One figure is the expected answer: how many lines in the listing contain "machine".

Data extract START

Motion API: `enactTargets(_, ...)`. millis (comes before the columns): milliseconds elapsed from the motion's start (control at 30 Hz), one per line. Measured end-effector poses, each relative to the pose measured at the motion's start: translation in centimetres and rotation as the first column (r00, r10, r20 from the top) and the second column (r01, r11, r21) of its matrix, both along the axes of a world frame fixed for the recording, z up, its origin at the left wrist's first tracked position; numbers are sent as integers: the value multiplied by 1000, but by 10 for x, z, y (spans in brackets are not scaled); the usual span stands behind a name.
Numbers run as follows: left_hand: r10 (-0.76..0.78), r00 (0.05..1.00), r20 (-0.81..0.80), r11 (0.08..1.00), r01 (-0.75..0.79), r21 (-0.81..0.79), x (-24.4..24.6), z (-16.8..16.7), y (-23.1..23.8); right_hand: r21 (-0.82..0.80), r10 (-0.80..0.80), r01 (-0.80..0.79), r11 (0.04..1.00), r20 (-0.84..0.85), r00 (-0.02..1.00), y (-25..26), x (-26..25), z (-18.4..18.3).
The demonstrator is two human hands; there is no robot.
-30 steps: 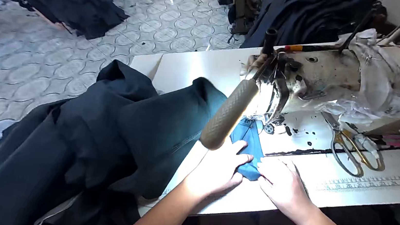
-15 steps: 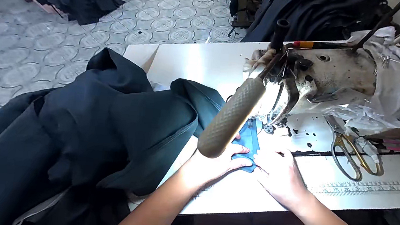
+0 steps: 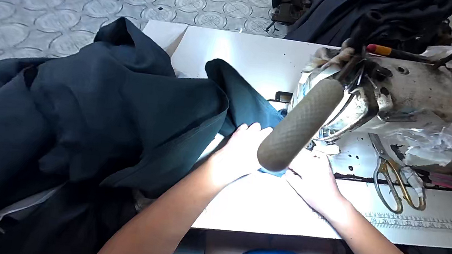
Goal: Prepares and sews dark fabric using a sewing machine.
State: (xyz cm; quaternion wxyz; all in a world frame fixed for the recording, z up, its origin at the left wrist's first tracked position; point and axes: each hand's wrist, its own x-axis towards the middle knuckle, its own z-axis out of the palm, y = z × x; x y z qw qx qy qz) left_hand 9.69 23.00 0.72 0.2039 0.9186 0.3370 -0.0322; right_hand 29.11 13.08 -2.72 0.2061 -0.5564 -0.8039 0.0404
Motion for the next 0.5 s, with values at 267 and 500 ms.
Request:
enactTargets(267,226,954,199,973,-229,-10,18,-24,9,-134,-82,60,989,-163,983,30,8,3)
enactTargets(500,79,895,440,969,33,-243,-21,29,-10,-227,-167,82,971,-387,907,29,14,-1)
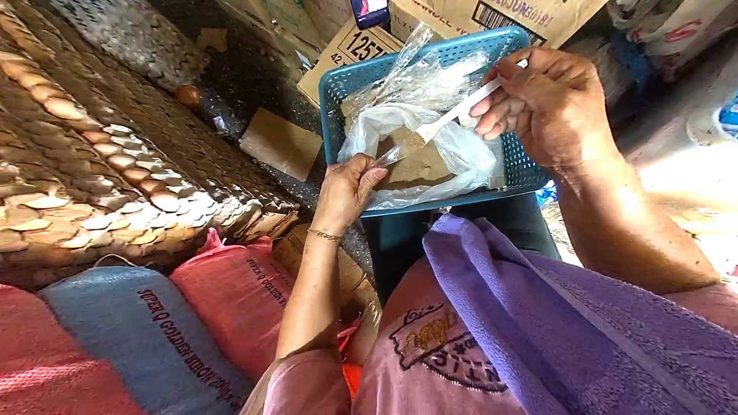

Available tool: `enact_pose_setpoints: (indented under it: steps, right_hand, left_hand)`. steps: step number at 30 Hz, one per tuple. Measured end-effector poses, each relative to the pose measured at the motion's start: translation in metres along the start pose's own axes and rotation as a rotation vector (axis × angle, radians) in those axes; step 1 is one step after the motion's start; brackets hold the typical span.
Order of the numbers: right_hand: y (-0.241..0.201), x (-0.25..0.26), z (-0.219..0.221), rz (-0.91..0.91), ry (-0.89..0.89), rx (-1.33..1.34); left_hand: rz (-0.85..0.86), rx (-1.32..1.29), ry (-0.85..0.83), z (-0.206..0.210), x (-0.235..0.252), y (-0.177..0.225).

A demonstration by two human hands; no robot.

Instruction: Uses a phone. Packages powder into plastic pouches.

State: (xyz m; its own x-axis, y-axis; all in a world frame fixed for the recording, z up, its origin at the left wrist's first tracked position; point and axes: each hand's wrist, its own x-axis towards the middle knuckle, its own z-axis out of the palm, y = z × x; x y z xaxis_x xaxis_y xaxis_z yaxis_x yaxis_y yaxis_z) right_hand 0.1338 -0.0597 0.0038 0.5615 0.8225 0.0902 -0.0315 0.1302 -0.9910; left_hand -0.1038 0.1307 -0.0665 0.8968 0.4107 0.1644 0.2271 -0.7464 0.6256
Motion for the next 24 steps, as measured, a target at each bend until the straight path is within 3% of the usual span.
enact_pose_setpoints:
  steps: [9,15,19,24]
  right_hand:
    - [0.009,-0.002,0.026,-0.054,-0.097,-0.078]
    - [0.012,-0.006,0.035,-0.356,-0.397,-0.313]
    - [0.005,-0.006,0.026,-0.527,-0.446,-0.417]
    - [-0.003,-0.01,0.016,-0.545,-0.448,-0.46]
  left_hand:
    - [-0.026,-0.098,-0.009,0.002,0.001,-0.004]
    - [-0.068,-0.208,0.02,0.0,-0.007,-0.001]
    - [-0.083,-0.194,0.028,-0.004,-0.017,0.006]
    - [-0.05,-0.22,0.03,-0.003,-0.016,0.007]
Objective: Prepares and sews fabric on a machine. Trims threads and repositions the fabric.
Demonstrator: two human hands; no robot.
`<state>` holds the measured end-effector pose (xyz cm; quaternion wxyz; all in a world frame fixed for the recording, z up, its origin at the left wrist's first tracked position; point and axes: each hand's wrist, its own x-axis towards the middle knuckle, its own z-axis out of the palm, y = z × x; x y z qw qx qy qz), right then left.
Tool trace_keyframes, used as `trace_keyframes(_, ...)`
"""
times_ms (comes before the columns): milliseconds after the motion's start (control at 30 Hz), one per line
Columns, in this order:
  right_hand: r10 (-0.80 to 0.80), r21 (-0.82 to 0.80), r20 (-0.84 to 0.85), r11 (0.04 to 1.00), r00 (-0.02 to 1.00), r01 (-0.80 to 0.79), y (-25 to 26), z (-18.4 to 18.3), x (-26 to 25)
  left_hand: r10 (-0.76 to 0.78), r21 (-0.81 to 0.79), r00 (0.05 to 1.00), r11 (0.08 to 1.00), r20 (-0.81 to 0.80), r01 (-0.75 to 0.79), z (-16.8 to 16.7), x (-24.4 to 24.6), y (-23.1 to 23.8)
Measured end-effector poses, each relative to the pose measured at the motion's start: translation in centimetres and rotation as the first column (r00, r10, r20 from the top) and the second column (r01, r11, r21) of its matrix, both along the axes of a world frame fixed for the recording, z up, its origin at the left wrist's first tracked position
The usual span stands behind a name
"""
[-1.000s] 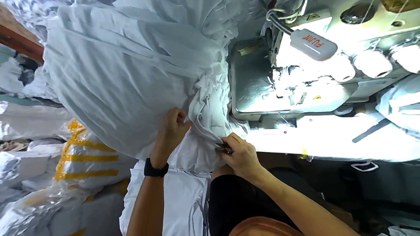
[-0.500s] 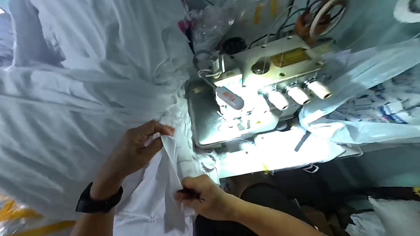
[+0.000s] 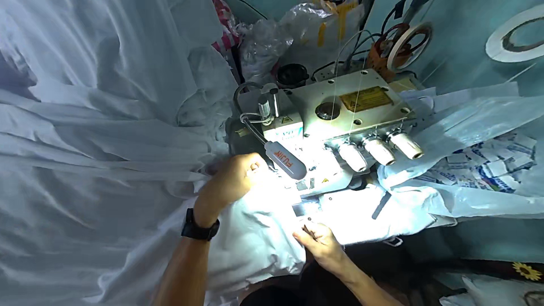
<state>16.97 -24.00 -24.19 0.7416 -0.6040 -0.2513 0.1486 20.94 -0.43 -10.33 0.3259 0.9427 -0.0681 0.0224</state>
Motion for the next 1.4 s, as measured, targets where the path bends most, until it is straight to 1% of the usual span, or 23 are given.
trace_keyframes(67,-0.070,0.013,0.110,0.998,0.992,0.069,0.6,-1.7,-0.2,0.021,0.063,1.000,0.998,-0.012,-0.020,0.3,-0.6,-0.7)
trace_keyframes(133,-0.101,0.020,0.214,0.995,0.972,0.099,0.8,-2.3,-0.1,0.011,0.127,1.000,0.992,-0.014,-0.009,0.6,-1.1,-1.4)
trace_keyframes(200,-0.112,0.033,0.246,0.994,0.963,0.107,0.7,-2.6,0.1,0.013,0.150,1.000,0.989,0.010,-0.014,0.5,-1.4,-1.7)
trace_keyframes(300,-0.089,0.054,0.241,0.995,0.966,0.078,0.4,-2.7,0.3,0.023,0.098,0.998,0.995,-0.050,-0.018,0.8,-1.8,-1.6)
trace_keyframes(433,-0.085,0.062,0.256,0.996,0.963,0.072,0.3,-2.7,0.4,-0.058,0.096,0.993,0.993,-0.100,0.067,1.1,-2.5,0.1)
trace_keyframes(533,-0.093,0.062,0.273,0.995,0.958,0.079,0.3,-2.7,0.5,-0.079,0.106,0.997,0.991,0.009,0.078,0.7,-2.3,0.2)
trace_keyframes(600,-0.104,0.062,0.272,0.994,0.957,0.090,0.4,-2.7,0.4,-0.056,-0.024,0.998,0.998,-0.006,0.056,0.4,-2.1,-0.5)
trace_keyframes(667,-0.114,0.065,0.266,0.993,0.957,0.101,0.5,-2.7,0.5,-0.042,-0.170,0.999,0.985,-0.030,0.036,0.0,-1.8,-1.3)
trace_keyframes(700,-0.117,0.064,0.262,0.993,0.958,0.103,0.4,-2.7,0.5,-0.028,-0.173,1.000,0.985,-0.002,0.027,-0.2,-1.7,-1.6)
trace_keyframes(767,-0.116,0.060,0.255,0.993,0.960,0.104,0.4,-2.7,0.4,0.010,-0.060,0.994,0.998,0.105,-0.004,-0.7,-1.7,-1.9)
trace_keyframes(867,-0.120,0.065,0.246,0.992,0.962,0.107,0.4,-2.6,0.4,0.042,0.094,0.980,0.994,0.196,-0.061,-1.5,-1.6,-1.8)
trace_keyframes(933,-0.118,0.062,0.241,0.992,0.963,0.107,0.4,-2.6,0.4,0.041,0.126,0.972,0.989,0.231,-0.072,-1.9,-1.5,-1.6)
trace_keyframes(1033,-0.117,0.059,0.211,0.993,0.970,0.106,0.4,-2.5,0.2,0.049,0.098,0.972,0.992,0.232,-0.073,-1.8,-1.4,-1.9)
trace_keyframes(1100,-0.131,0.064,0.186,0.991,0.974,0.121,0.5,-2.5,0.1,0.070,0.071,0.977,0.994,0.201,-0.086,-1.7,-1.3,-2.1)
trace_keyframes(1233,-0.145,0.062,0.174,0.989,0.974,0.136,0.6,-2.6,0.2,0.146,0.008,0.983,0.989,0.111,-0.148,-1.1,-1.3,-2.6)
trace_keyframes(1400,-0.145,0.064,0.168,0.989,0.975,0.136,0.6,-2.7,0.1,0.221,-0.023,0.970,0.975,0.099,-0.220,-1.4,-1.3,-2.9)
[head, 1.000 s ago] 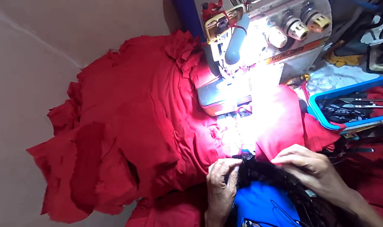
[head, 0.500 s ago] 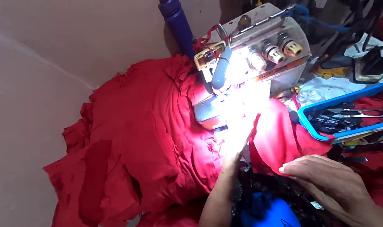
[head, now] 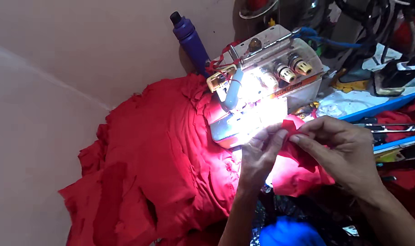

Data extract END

## Response to the task
2